Saskindo Media, Samarinda – Badan Kesatuan Bangsa Politik (Kesbangpol) Kalimantan Timur gelar Rapat Koordinasi (Rakor) tim terpadu penanganan konflik sosial.
Wakil Gubernur Kaltim, Hadi Mulyadi diwakili Kepala Badan Kesbangpol Kaltim, Sufian Agus mengajak seluruh masyarakat dan para tokoh masyarakat, agama, dan pemuda mengoptimalkan sinergitas.
Selain itu, Forum Koordinasi Pimpinan Daerah se-Kaltim juga ikut berperan dalam pengoptimalan tersebut. Dengan itu, dinilai bisa mencapai rasa damai di daerah.
“Ketika kedamaian terpenuhi, maka dipastikan konflik tak akan terjadi. Dengan begitu, ideologi bangsa dan negara dapat terjaga dengan baik,” tandasnya dalam membuka Rakor, Selasa (26/7/2022).
Dengan Rakor ini, ia harap mampu meningkatkan semangat seluruh masyarakat, khususnya para tokoh masyarakat, agama, hingga pemuda untuk bersama mempertahankan ideologi bangsa, yakni Pancasila hingga akhir hayat.
Sehingga yang berpotensi adanya konflik tidak terjadi di daerah ini. Dengan begitu, kedamaian, keharmonisan, dan keberagaman seluruh rakyat dapat tercipta dengan baik di Kaltim.
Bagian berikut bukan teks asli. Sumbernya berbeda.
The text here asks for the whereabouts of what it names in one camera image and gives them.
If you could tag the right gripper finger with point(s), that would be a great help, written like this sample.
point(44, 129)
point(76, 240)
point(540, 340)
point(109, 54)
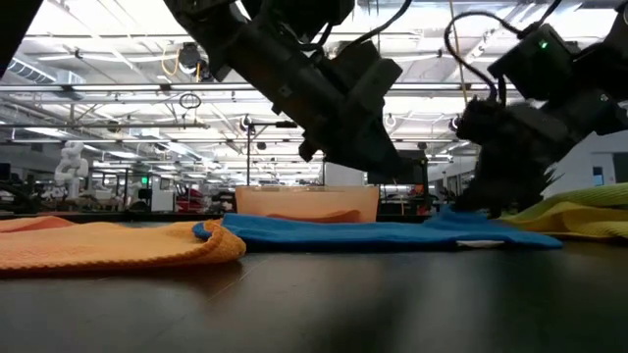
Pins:
point(495, 196)

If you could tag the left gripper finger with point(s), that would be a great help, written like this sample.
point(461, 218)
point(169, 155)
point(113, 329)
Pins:
point(373, 166)

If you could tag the blue microfiber towel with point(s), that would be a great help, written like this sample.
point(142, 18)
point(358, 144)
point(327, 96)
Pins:
point(343, 233)

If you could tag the yellow microfiber towel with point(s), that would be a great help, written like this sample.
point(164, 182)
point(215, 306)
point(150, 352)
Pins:
point(579, 220)

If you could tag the green microfiber towel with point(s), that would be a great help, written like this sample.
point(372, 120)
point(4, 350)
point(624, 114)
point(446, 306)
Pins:
point(603, 193)

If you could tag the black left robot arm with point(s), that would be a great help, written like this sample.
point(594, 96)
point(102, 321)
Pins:
point(255, 49)

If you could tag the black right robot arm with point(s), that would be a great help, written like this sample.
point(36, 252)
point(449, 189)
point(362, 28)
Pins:
point(603, 64)

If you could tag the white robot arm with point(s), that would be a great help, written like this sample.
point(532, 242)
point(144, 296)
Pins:
point(71, 169)

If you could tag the black perforated computer case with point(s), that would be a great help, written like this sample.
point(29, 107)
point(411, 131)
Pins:
point(417, 171)

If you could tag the black pole stand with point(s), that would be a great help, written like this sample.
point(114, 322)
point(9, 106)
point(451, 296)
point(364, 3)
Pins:
point(286, 124)

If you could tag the orange plastic bin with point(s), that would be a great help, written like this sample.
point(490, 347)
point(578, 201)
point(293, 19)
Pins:
point(304, 201)

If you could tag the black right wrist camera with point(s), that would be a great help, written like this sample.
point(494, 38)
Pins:
point(535, 59)
Lebih lanjut, kata dia, saat ini Kaltim dihadapkan dua proses program besar, yakni pesta demokrasi Pemilihan Presiden dan Wapres, Kepala Daerah, Legislatif dan pengembangan pembangunan Ibu Kota Nusantara (IKN).
Dengan begitu, dua program besar tersebut menjadi pekerjaan rumah (PR) Pemprov Kaltim maupun masyarakat secara menyeluruh di Benua Etam agar mampu menyukseskannya. Karena, dinilai akan memiliki dampak sosial yang sangat signifikan dan wajib menjadi perhatian bersama.
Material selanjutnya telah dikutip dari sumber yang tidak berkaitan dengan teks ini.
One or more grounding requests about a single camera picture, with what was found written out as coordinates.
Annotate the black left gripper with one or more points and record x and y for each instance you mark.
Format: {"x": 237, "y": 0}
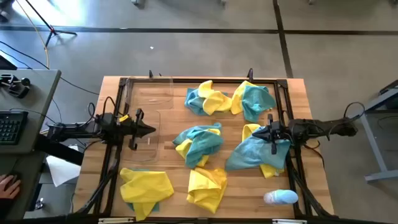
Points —
{"x": 133, "y": 127}

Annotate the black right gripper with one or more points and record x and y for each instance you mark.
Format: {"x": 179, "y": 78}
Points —
{"x": 281, "y": 132}

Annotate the light blue microfiber towel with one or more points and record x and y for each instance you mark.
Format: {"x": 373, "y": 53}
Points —
{"x": 193, "y": 102}
{"x": 248, "y": 155}

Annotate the teal microfiber towel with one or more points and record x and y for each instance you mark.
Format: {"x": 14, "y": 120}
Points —
{"x": 202, "y": 146}
{"x": 183, "y": 137}
{"x": 155, "y": 207}
{"x": 258, "y": 101}

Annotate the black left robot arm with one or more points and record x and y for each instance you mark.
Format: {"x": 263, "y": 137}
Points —
{"x": 71, "y": 130}

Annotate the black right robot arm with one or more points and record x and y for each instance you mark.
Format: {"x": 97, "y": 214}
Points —
{"x": 323, "y": 129}

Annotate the black table clamp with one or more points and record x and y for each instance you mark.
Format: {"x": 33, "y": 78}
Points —
{"x": 150, "y": 74}
{"x": 250, "y": 74}

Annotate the water bottle with blue label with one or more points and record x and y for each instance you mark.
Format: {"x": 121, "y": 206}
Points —
{"x": 283, "y": 197}

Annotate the black desk support bar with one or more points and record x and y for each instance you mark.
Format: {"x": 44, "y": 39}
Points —
{"x": 59, "y": 150}

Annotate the white paper sheet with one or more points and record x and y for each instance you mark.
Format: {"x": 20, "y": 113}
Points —
{"x": 62, "y": 171}

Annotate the grey side desk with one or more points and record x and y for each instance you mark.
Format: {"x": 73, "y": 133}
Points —
{"x": 37, "y": 93}

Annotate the grey metal cart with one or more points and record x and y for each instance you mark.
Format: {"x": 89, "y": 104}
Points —
{"x": 382, "y": 175}

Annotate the grey furniture foot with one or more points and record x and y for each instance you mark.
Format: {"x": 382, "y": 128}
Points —
{"x": 138, "y": 2}

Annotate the metal caster wheel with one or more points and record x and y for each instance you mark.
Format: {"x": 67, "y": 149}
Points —
{"x": 39, "y": 204}

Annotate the black desk clamp device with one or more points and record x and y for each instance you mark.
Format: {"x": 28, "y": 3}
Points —
{"x": 18, "y": 90}

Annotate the black keyboard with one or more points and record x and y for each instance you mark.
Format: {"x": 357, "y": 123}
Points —
{"x": 12, "y": 127}

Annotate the black tripod stand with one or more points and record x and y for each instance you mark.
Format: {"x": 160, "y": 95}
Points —
{"x": 53, "y": 31}

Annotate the person's hand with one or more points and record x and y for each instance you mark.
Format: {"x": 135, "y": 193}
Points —
{"x": 9, "y": 189}

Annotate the black desk monitor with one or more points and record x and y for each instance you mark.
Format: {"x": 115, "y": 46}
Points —
{"x": 6, "y": 65}

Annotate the black aluminium table frame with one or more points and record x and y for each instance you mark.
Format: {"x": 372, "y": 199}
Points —
{"x": 294, "y": 179}

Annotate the white mounting bracket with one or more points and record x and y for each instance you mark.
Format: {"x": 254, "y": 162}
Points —
{"x": 289, "y": 221}
{"x": 115, "y": 220}
Sebab, menurut dia, kemungkinan besar ada beberapa oknum yang ingin merusak bangsa. Dengan itu, perlu komitmen seluruh pihak agar Kaltim tetap terjaga dari konflik.
“Jangan sampai masyarakat maupun bangsa ini terpengaruh dari hal yang mengarah kepada konflik, baik konflik agama, suku, ras hingga pandangan politik,” bebernya.